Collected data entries
○ ○ ○ ○ ○ ○ ○

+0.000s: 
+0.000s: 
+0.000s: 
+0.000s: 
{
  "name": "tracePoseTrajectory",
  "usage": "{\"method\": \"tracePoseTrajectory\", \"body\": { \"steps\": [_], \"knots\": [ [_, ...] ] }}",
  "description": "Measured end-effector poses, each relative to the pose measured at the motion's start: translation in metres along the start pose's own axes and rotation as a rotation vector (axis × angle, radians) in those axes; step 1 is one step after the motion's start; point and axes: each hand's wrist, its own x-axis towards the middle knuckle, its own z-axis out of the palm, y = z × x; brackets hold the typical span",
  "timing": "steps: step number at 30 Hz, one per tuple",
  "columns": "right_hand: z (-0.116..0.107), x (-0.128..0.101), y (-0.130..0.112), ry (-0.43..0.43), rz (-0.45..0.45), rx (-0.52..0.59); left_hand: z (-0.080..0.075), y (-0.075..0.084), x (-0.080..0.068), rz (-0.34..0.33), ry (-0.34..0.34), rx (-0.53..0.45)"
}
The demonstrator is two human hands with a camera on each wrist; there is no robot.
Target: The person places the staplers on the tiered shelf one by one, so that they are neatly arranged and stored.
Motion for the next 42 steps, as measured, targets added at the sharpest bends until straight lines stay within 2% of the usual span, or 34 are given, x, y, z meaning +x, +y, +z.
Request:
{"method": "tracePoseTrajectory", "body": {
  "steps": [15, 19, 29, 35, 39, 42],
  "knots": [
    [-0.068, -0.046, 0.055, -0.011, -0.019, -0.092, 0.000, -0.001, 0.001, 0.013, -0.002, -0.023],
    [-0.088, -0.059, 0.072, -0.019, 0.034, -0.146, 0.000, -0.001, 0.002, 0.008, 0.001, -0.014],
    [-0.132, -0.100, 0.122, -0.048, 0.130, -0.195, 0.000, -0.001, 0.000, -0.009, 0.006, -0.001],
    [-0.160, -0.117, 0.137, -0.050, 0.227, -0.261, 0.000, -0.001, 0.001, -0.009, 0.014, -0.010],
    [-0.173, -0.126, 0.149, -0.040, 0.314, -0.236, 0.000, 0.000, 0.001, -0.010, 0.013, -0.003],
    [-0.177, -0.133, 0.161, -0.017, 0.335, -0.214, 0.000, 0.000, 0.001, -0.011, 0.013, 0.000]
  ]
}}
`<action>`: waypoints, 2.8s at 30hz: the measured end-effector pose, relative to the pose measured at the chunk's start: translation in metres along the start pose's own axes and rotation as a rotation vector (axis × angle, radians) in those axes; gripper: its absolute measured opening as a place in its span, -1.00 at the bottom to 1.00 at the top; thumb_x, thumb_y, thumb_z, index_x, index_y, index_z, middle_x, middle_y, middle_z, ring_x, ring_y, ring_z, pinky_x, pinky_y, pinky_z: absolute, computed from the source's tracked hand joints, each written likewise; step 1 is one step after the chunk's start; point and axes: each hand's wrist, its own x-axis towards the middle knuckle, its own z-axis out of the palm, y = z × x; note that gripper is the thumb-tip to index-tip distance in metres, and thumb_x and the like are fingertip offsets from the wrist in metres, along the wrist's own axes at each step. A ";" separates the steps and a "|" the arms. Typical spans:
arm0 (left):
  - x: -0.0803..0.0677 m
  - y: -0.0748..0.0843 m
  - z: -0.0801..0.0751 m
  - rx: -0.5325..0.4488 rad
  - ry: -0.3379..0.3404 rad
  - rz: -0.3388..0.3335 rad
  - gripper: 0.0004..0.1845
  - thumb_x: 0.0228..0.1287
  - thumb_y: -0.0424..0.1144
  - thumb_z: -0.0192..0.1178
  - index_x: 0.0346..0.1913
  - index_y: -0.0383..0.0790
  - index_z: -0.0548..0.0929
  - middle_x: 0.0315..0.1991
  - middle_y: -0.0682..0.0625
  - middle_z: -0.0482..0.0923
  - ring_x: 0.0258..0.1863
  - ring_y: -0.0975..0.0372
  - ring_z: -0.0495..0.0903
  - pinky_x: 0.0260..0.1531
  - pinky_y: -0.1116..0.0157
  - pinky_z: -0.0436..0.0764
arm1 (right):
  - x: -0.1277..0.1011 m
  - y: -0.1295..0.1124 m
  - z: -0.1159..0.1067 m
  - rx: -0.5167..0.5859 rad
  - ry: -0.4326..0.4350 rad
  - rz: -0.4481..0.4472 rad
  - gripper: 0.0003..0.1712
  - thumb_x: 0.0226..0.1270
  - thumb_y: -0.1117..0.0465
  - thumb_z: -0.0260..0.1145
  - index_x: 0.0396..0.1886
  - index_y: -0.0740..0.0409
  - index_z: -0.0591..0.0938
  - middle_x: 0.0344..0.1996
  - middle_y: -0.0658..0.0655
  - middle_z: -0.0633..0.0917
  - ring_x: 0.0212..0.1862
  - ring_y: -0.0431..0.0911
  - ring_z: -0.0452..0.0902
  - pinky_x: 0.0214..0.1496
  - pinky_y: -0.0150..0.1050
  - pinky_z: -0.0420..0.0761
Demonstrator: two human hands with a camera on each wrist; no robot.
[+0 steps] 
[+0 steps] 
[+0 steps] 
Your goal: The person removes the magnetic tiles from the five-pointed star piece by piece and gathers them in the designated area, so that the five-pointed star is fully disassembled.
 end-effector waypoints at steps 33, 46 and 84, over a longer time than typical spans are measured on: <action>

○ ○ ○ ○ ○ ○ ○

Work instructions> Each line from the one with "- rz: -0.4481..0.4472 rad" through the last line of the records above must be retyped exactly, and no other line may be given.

Exercise result>
  - rz: -0.4481..0.4472 rad
  - gripper: 0.0003..0.1712
  - thumb_x: 0.0226..0.1270
  - thumb_y: -0.1117..0.0465
  - thumb_z: -0.0260..0.1145
  - index_x: 0.0396..0.1886
  - index_y: -0.0740..0.0409
  - index_z: -0.0591..0.0938
  - middle_x: 0.0344..0.1996
  - middle_y: -0.0658..0.0655
  - middle_z: -0.0633..0.0917
  - ring_x: 0.0212..0.1862
  - ring_y: -0.0431..0.0911
  - ring_z: -0.0452..0.0902
  - pinky_x: 0.0214..0.1496
  - pinky_y: -0.0150..0.1050
  - pinky_z: -0.0420..0.0761
Demonstrator: two human hands with a camera on each wrist; no robot.
[+0 steps] 
[+0 steps] 
[+0 steps] 
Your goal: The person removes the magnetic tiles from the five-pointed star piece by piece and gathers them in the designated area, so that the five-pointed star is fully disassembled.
 end-effector waypoints at steps 33, 46 and 84, over a longer time than typical spans are measured on: <action>

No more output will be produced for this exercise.